Rahul Gandhi plays rapid-fire: Godfather or Dark Knight? Messi or Ronaldo? Chinese or Indian?
The Congress leader also spoke of visiting Leh and Kargil in Ladakh to connect with people in person even in so-called 'inaccessible' places — and of being shadow-banned on social media
Former Congress President Rahul Gandhi on Sunday, 24 September, said that choosing between The Godfather and The Dark Knight is too difficult—he would go for both "very deep movies"!
He also said that between Bharat and India, he would go with "India that is Bharat".
The questions were part of a rapid-fire quiz in the capital, a video of which was shared by the Indian National Congress on social media platform X.
Also asked to choose between Messi and Ronaldo, Rahul Gandhi chose Ronaldo and said he likes Ronaldo's kindness—but as a footballer, he thinks Messi is better than Ronaldo! "If I was running a football team and I (were) asked who I would prefer, I would probably prefer Messi," Gandhi said.
Between Netflix and a workout, Gandhi chose the workout — but he could not choose between Indian cuisine and Chinese for dinner after that as both are favourites of his!
Called to self-reflect, the Congress MP shrugged — between the Bharat Jodo beard and a clean-shaved look, he was not particularly attached to either, it seems: "I am never too concerned about beard hai, nahi hai. I am okay with everything."
To another question on what he might have been if he had not become a politician, he replied "anything" — and went on to elaborate on his versatility that makes choosing difficult here too: "When I am talking to my nephew and his friends, I am a teacher. When I am in the kitchen, I am a cook. Politician is just one frame of me. We all have many different frames."
Many might accuse Gandhi of obfuscation—or being a slippery interlocutor—or of being more honest about than might be politically correct!
Asked to choose between Virat Kohli and Rohit Sharma, Gandhi choose... football! To be exact: "Either one, as I am not a huge cricket fan. I know that's not a good thing to say!"
It wasn't all quick questions, the conclave, though.
Gandhi also spoke of his motorcycle tour of Ladakh, visiting Leh and Kargil, and said, "Political tours typically involve holding public meetings and then returning. I don't think that format is powerful anymore."
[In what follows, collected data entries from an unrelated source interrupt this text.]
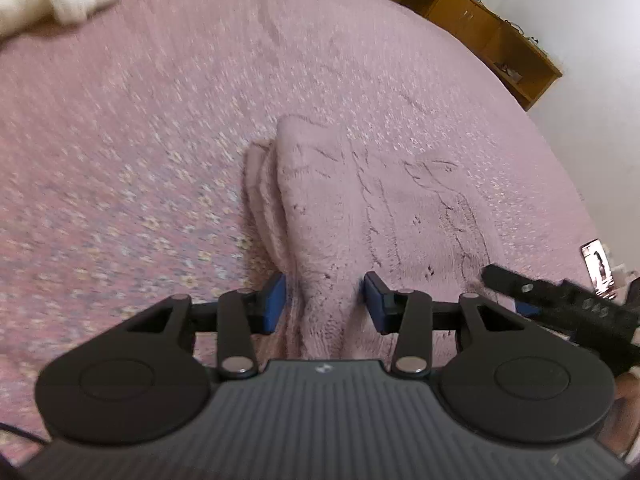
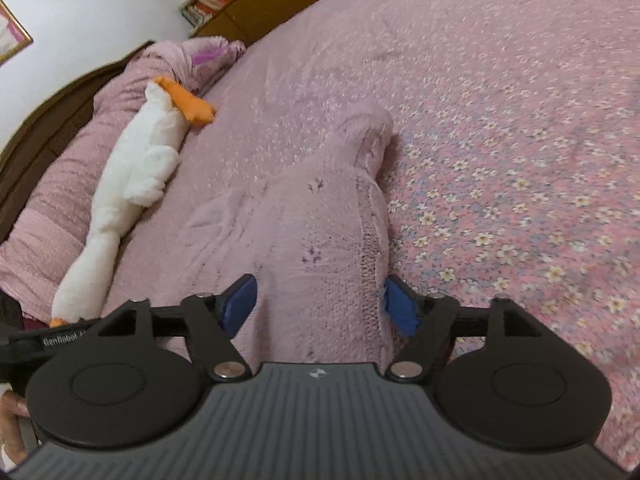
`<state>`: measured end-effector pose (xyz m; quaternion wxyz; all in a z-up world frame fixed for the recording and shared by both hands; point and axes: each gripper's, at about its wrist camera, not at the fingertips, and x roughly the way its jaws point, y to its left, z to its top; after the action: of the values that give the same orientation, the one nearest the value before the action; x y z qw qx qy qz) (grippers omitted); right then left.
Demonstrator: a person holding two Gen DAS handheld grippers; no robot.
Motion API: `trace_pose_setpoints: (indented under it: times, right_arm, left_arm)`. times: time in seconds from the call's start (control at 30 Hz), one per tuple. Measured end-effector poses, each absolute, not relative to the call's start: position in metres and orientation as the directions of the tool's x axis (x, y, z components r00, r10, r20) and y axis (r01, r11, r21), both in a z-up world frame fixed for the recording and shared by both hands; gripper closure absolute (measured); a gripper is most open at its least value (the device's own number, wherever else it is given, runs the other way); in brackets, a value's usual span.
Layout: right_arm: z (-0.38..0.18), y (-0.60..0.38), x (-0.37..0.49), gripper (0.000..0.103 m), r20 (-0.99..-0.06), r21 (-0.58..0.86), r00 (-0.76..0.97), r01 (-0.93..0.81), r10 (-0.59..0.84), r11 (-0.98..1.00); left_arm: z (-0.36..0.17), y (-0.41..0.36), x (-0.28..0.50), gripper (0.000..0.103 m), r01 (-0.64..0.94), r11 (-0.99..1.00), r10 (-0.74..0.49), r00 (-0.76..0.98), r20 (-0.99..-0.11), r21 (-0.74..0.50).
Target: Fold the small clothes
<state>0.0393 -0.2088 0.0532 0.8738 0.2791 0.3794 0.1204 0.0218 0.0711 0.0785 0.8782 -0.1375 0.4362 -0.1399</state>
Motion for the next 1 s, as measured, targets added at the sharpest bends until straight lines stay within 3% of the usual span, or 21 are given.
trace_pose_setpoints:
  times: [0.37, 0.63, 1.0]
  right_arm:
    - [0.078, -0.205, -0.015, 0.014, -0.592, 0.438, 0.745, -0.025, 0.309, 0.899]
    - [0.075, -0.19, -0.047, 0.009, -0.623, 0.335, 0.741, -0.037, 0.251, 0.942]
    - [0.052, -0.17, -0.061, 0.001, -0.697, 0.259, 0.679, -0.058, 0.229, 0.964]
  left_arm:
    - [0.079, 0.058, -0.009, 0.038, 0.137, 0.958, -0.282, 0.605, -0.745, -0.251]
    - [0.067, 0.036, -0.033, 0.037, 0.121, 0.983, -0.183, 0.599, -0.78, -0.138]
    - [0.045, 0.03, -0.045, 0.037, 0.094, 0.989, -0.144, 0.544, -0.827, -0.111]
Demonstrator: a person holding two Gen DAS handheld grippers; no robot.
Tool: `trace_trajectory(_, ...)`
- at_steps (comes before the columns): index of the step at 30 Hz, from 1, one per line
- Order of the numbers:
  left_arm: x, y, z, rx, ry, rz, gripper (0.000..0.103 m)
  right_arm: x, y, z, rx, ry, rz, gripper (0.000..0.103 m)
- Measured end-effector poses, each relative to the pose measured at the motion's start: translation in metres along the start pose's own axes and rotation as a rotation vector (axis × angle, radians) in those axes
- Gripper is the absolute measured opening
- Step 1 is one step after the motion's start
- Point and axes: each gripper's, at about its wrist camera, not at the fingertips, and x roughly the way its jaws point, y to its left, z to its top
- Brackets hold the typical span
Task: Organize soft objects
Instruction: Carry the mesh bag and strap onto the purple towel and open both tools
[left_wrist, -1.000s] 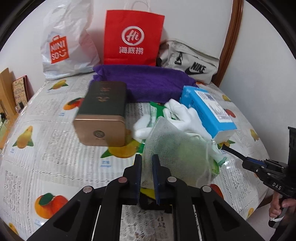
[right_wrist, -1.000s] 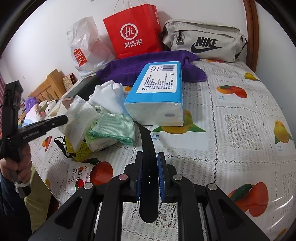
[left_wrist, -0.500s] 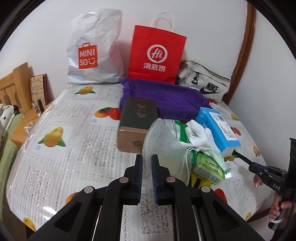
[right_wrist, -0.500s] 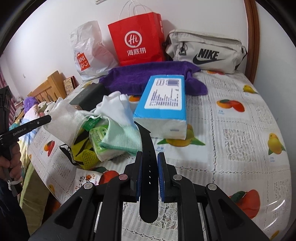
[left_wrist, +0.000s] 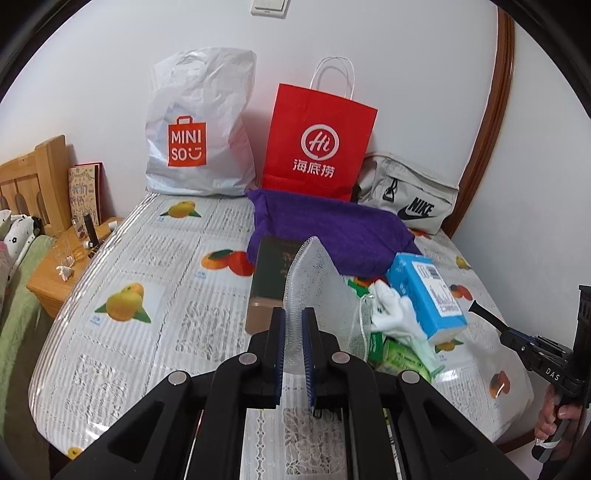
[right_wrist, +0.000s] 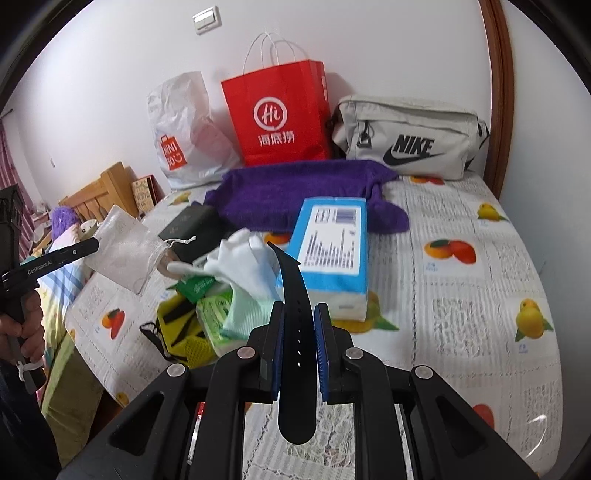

He emphasised that now, whether he travels in India or abroad, he thinks deeper about the message he is trying to convey.
"The message we wanted to give to the people of Ladakh is that we are not going to let inaccessibility or bad roads stop us from reaching every corner of Ladakh," the Lok Sabha MP from Kerala's Wayanad said. "We won't allow people to feel that they are so far away that we can't reach out to them."
He asserted that tourism is vital for Ladakh and is the lifeline of the region.
"It’s so beautiful, and we wanted to convey multiple messages through the Ladakh tour, which proved effective. It continued the Bharat Jodo Yatra format. This is the best way to connect with people," he said.
Gandhi also said that in 21st-century India, the communication architecture is so heavily influenced by the BJP that it is practically impossible to reach people through it.
"It’s very clear that all my social media handles are being suppressed, and you can see it. So, the yatra was a necessity to communicate with the people. Regardless of what we say in the Opposition, it doesn't get through without distortion in the national media," he said, while talking about his Bharat Jodo Yatra.
"(Yet) no matter how much effort the BJP puts in or how much the media tries to distort it, it doesn't work. It's almost like a reversal of mass media capture."
"For me, the big learning (from the Yatra) was the old-style communication, which Mahatma Gandhi-ji pioneered — going and meeting people," Gandhi continued.
"The personal learning was that where you think your limit lies, it is nowhere near where it actually lies. Your limit is much further than you can imagine."